Olavo de Carvalho

Jornal da Tarde, 24 de maio de 2001

Todo mundo sabe – e os testemunhos psicanalíticos e psiquiátricos o confirmam abundantemente – que uma grande fonte de sofrimentos humanos é a possessividade materna. Muitas mulheres têm, de fato, uma dificuldade de reconhecer em seus filhos criaturas independentes. Vêem-nos como propriedades pessoais e adornos destinados ao seu próprio embelezamento subjetivo.

A revolução psicológica dos anos 60, que muito contribuiu para minar a autoridade familiar e que é geralmente celebrada na intelectualidade progressista como um momento importante na libertação do ser humano, insistiu muito nisso.

No entanto, dessa mesma revolução psicológica nasceu a forma atual e radicalizada de reivindicação feminista que, de maneira aparentemente paradoxal, restabelece a possessividade materna em níveis jamais ambicionados pela mais ciumenta mamãe italiana ou judia – e não falo das mamães italianas e judias reais, mas da sua versão piadística grotescamente ampliada.

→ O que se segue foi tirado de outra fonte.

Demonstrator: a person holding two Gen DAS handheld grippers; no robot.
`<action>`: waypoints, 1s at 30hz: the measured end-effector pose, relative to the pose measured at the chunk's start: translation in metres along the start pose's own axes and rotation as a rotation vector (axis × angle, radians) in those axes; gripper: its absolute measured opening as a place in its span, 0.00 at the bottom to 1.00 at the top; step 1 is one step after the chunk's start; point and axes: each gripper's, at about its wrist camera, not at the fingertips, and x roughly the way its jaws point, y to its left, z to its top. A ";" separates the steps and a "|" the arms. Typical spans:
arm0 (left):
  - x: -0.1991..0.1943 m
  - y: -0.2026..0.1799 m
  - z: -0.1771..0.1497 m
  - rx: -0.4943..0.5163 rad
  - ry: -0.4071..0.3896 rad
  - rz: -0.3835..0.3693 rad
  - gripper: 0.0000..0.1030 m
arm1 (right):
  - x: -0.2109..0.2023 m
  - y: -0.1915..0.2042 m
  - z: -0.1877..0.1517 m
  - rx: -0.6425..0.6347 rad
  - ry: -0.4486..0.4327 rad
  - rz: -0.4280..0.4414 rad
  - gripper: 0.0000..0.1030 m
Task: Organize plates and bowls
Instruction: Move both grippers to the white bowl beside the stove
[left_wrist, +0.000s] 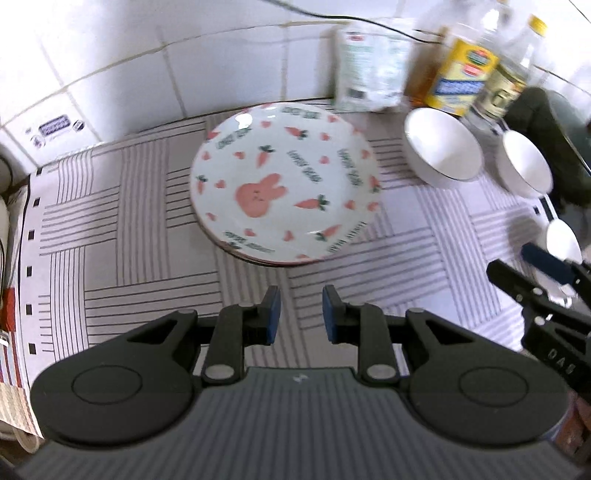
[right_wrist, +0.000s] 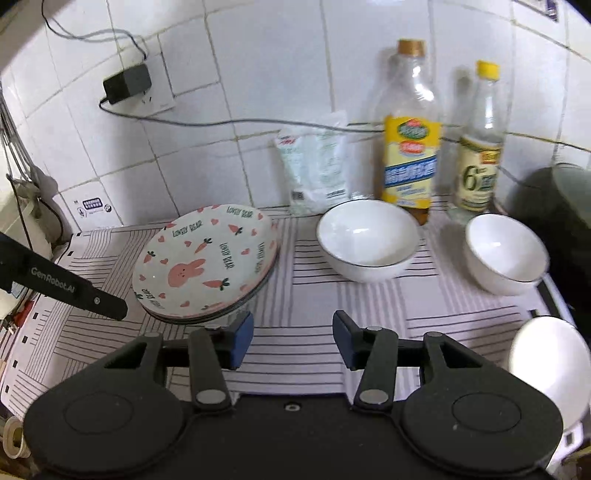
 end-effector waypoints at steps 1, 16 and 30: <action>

A reivindicação do poder materno absoluto começa a raiar o monstruoso no momento em que as mulheres, quando querem ter filhos a despeito de algum obstáculo natural, recorrem a arriscadas manipulações genéticas de moralidade duvidosa, ao passo que outras, para livrar-se dos seus depois de os ter gerado, se permitem assassiná-los em massa pelo aborto legalizado.

Em ambos esses casos extremos – opostos só em aparência –, a exigência feminina de poder sobre o próprio corpo amplia-se numa reivindicação de onipotência sobre a vida e a morte de outrem.

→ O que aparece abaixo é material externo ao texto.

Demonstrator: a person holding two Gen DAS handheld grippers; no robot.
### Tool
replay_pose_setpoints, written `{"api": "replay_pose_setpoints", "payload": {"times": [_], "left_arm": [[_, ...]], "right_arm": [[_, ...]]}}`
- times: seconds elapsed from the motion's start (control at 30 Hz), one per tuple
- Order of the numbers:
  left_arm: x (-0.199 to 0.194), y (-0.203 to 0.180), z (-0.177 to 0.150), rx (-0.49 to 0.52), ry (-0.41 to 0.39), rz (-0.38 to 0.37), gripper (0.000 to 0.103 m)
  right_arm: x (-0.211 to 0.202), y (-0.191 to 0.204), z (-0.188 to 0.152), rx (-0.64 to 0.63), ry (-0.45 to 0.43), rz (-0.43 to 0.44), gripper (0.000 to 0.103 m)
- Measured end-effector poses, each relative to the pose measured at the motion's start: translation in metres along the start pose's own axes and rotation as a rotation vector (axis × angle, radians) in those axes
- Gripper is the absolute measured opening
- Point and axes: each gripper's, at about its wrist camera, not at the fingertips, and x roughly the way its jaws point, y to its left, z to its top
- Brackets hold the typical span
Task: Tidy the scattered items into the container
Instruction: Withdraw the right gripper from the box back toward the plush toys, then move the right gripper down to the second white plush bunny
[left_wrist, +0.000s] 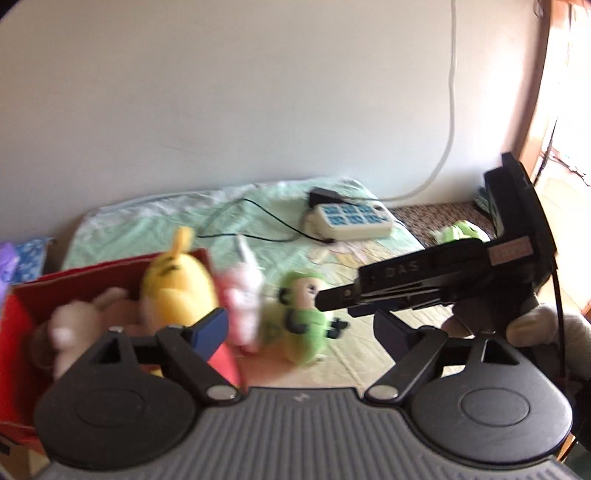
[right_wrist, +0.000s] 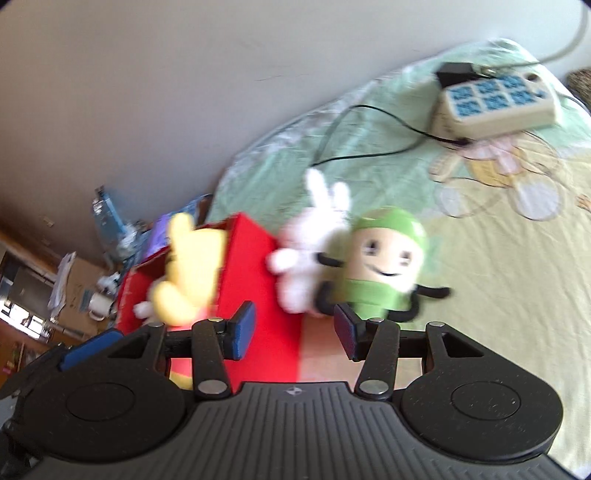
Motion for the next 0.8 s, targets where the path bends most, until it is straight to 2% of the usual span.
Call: {"api": "replay_pose_setpoints", "payload": {"times": [0.13, 0.43, 0.5, 0.6, 0.8], "left_arm": [[0.034, -0.023, 0.001, -0.002, 0.061, -0.037, 0.08], [0.092, -0.033, -0.004, -0.029, 0.13, 0.021, 0.081], [0.1, -0.031, -0.005, -0.051, 0.134, 0.036, 0.085], [0.11, -0.028, -0.003, -0.082, 0.151, 0.043, 0.085], [0.113, -0.02, 0.011, -0.1, 0.099, 0.127, 0.089]], "right_arm": [[-0.008, -0.032, -0.001, 0.061, 0.006, -0.034, 0.055], [-0.016, -0.086, 0.01, 0.138, 0.034, -0.051, 0.056], [-0.011, -0.09, 0.018, 0.138, 0.048, -0.035, 0.056], [-0.003, -0.09, 0.032, 0.126, 0.067, -0.019, 0.056], [0.019, -0.072, 0.072, 0.065, 0.088, 0.057, 0.058]]}}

Em ambos os casos, a vaidade pueril e o egoísmo grosseiro sobrepõem-se imperiosamente à consideração da simples possibilidade teórica de que seus filhos possam ser algo mais do que meios genéticos de satisfação pessoal de suas mães.

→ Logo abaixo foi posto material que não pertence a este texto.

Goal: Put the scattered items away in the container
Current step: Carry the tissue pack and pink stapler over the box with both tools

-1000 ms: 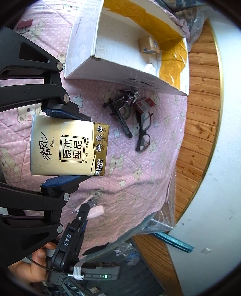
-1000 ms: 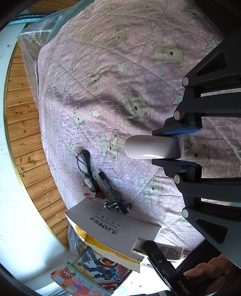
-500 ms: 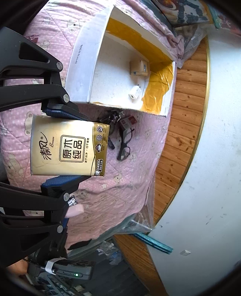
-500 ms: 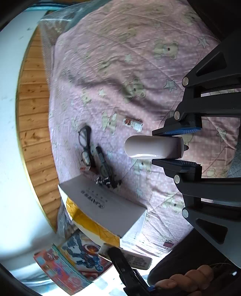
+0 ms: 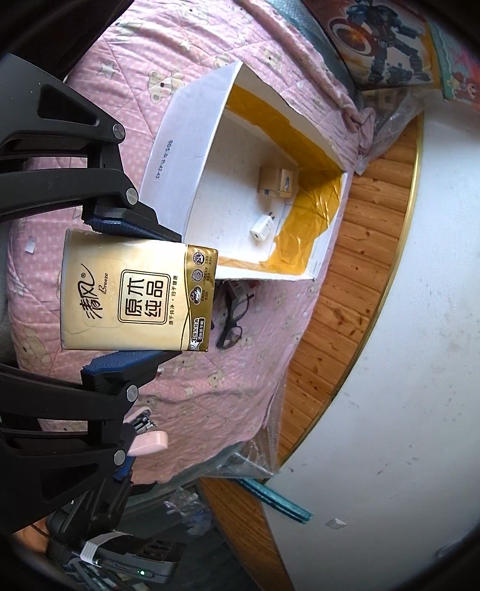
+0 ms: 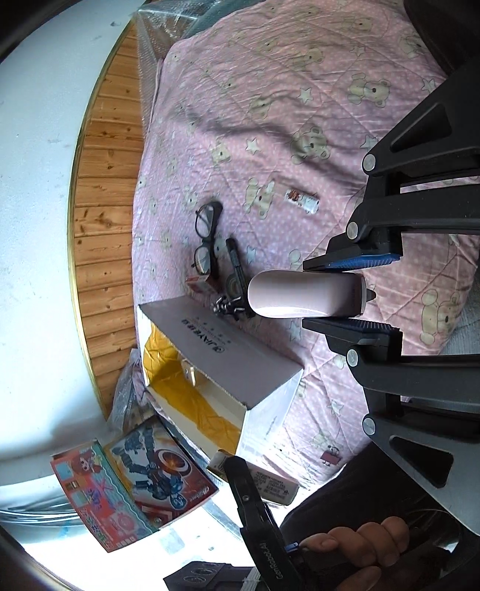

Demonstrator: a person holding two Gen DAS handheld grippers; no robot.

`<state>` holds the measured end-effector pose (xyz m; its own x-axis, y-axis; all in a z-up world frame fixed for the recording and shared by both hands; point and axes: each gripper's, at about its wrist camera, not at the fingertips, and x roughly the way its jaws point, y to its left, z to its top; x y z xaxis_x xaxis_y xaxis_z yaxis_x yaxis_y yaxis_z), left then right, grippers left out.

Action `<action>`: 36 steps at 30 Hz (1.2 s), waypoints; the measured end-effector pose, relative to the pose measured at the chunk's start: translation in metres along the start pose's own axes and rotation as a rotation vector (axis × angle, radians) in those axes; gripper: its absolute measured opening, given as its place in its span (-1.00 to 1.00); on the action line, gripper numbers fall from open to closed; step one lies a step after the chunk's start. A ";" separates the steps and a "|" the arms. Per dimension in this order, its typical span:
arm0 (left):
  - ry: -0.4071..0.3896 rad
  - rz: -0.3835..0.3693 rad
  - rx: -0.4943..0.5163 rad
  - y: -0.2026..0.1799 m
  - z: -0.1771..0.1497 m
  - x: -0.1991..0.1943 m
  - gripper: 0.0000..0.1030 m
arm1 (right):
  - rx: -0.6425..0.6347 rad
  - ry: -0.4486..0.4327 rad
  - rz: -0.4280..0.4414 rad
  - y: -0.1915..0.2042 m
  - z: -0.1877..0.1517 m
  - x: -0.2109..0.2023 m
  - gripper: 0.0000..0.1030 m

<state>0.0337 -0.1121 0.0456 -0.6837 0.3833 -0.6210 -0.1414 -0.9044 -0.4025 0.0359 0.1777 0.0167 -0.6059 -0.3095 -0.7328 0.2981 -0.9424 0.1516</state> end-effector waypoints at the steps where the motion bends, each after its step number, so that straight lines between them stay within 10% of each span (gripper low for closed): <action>1: -0.007 0.002 -0.002 0.001 0.001 -0.002 0.03 | -0.007 0.002 0.005 0.002 0.001 0.000 -0.53; 36: -0.197 0.022 -0.041 0.049 0.078 -0.050 0.03 | -0.264 -0.097 0.215 0.113 0.101 -0.009 -0.53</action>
<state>0.0049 -0.1899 0.1091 -0.8137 0.3158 -0.4880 -0.0985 -0.9023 -0.4196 0.0001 0.0611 0.1076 -0.5724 -0.5195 -0.6344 0.5988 -0.7934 0.1095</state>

A exploração da vaidade feminina por meio da lisonja é o mais velho expediente dos manipuladores ambiciosos. O antepassado de todos eles, caso alguém não se lembre, já aparece no Gênesis prometendo poder a Eva.

Apenas, a evolução da técnica médica e dos meios de influência psíquica pelos meios de comunicação de massa deu a essa promessa um alcance estratégico jamais sonhado, fazendo dela uma ameaça iminente de abolição do senso moral mais elementar em toda a fração feminina da Humanidade.

A mulher imbuída do “direito” de produzir ou matar seus filhos a seu bel-prazer é, na melhor das hipóteses, uma sociopata, na qual o desejo de posse e a ambição de poder se sobrepuseram aos sentimentos de base que constituem a condição “sine qua non” da vida familiar, da decência e do amor pessoal.

A adoção universal da nova moral ultrafeminista será uma catástrofe civilizacional de proporções assustadoras.

Muito provavelmente, a natureza feminina reagirá por si mesma contra essa brutal mutação psíquica que lhe querem impor, e a nova moral do poder materno absoluto não passará de um projeto insano, abortado nas pranchetas dos engenheiros sociais que a conceberam.

Mas a natureza, para agir com plena eficácia, tem de ser ajudada pela cultura. Uma guerra cultural tem de ser travada em defesa dos sentimentos maternos sãos e contra a oferta de fazer de cada mãe uma deusa, investida do poder de vida e morte sobre seus filhos.